Requirement: Copy the data exactly, line for line.

Supplied information:
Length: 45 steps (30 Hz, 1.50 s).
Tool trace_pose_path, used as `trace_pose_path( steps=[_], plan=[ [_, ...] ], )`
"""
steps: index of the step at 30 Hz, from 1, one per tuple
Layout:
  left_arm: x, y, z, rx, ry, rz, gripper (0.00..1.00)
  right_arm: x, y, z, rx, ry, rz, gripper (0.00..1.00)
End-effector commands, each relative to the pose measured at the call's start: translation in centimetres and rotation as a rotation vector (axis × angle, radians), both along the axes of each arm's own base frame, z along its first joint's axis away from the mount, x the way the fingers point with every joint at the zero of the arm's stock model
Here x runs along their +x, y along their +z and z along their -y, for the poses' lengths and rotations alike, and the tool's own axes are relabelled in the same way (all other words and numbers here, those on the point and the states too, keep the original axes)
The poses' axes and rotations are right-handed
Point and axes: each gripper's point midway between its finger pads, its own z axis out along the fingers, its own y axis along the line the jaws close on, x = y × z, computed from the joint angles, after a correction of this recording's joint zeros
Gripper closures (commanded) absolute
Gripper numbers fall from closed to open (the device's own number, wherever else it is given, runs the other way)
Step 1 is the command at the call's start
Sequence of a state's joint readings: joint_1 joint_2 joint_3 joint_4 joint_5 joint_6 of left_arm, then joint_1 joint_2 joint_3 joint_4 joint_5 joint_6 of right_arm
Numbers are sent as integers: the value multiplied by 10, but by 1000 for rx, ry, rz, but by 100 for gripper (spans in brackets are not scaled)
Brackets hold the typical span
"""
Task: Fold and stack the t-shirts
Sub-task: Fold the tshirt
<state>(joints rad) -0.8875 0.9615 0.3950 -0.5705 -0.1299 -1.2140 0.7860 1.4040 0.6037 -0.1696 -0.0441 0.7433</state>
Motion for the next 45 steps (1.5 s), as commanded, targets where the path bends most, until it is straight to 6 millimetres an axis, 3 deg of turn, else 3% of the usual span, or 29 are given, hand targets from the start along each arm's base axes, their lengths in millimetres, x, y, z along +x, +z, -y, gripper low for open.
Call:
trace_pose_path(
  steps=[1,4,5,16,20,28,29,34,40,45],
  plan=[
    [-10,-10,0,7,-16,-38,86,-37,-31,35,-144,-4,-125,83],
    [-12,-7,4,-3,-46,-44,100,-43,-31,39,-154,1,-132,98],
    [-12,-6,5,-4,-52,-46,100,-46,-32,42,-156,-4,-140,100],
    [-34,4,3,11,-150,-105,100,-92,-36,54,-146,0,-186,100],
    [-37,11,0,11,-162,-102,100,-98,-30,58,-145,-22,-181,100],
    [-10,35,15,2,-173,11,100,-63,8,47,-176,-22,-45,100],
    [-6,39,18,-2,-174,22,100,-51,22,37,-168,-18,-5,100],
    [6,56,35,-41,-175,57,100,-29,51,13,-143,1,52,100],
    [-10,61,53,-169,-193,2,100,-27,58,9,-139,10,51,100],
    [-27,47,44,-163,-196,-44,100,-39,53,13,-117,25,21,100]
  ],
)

Your solution:
Length: 45 steps (30 Hz, 1.50 s).
Tool trace_pose_path, used as `trace_pose_path( steps=[_], plan=[ [_, ...] ], )`
"""
steps: index of the step at 30 Hz, from 1, one per tuple
Layout:
  left_arm: x, y, z, rx, ry, rz, gripper (0.00..1.00)
  right_arm: x, y, z, rx, ry, rz, gripper (0.00..1.00)
End-effector commands, each relative to the pose measured at the call's start: translation in centimetres and rotation as a rotation vector (axis × angle, radians), both along the axes of each arm's own base frame, z along its first joint's axis away from the mount, x the way the fingers point with every joint at the zero of the arm's stock model
Here x runs along their +x, y along their +z and z along their -y, for the poses' lengths and rotations alike, and the tool's own axes are relabelled in the same way (all other words and numbers here, those on the point and the states too, keep the original axes)
The poses' axes and rotations are right-handed
Point and axes: each gripper's point midway between its finger pads, its own z axis out along the fingers, its own y axis along the line the jaws close on, x = y × z, computed from the joint angles, after a correction of this recording's joint zeros
Gripper closures (commanded) absolute
Gripper numbers fall from closed to open (the device's own number, wherever else it is given, runs the other way)
Step 1 is the command at the call's start
Sequence of a state's joint readings: joint_1 joint_2 joint_3 joint_4 joint_5 joint_6 of left_arm, then joint_1 joint_2 joint_3 joint_4 joint_5 joint_6 of right_arm
Numbers are sent as integers: the value multiplied by 10, but by 1000 for rx, ry, rz, but by 100 for gripper (spans in brackets are not scaled)
Brackets hold the typical span
"""
Task: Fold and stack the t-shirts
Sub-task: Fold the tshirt
<state>(joints rad) -0.8875 0.9615 0.3950 -0.5705 -0.1299 -1.2140 0.7860 1.4040 0.6037 -0.1696 -0.0441 0.7433</state>
Motion for the next 45 steps (1.5 s), as commanded, targets where the path bends most, until it is straight to 6 millimetres an axis, 3 deg of turn, else 3% of the usual span, or 29 are given, hand targets from the start along each arm's base axes, their lengths in millimetres, x, y, z along +x, +z, -y, gripper low for open.
Call:
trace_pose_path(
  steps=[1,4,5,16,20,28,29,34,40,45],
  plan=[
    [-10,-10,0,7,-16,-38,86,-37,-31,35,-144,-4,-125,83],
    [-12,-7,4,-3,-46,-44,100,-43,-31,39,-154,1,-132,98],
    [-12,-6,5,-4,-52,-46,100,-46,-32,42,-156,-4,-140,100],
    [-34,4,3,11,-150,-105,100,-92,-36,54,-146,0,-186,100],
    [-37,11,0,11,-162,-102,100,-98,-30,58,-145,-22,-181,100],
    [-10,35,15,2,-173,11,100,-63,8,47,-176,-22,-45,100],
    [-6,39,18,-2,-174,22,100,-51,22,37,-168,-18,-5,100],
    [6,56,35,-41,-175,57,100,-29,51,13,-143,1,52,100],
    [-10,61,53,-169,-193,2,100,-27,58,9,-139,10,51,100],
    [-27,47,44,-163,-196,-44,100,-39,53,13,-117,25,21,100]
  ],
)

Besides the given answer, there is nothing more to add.